Getting a poor night’s sleep doesn’t just make you cranky – it can also make you fat. Research shows logging fewer than eight hours a night increases your levels of the stress hormone cortisol, which negatively affects the microbes in your gut, slowing your metabolism.
Fortunately, you can reverse course and keep your metabolism cranking overnight with these simple steps.
1. Lift weights at night
After work, head straight from your desk to the dumbbell rack and you can boost your metabolic rate for 16 hours, according to the International Journal of Sport Nutrition.
No gym membership? No problem. Cranking out five sets of 10 burpees or ploughing through 100 push-ups and 100 squats in your spare room will ignite your fat-burning furnace until morning.
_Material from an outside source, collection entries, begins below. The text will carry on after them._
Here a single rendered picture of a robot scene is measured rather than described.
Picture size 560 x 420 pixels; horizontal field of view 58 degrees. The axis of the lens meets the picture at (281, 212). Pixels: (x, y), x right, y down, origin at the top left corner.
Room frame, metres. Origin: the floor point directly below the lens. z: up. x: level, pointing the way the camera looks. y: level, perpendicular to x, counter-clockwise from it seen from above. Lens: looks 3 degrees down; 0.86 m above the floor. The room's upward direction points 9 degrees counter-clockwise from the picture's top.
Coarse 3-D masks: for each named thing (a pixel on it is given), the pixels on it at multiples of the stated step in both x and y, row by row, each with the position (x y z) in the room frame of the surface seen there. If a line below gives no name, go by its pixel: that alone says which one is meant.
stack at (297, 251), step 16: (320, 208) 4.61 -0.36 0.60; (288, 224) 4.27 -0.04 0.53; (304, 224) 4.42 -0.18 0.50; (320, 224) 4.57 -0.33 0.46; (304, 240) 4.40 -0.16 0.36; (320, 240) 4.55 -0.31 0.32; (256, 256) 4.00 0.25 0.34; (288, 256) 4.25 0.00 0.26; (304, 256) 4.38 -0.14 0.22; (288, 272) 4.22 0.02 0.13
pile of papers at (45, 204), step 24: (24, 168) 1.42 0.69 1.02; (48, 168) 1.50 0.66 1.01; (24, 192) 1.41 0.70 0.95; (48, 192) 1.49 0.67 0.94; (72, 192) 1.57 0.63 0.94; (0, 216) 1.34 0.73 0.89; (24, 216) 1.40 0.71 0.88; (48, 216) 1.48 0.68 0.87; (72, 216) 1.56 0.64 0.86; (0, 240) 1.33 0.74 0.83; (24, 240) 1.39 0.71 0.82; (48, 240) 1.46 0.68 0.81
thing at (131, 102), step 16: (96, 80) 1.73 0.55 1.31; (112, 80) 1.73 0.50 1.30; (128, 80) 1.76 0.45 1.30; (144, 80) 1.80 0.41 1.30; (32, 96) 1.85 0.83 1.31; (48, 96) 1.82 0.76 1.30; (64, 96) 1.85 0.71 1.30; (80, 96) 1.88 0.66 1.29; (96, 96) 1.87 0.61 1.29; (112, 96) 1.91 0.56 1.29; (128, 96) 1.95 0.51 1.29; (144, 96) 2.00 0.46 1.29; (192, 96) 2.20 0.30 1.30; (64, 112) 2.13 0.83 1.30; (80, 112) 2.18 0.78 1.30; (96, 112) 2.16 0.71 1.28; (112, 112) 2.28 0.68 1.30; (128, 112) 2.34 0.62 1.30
2. Upgrade your protein shake
Feed your hungry muscles by trading whey for casein in your post-workout shake. This slow-release protein is gradually digested over eight hours and keeps your metabolic fires burning through the night.
Dutch researchers at Maastricht University Medical Centre also say that casein enhances protein synthesis, which helps you cut an extra 146 kilojoules a day for every half kilo of new muscle gained.
3. Freeze your butt (and gut) off
An icy shower does more than flush out lactic acid after the gym. Research in PLOS ONE finds that a 30-second freeze is all it takes to activate your body’s brown fat – which, when fired up, melts as much as an extra 1600kJ in bed.
Make sure you stick your head under the shower head: more brown fat is stored in the back of your neck and shoulders.
Related: Here’s The Actual Reason Why You Snack More At Night
4. Drink a different kind of brew
The flavonoids found in green tea boost your metabolism – and if it’s your third cup of the day, you’ll burn 3.5 per cent more kilojoules overnight, according to the American Journal of Clinical Nutrition.
Don’t worry about caffeine content. Green tea will help keep you up for the late-night news, but not all night.
5. Sleep in a cool room
Cranking the heat up at night burns through little more than the extra cash on your power bill.
Research from the US National Institutes of Health says that turning down your thermostat to a cool 18ºC cuts seven per cent more kilojoules, as your body burns fat to maintain its core temperature.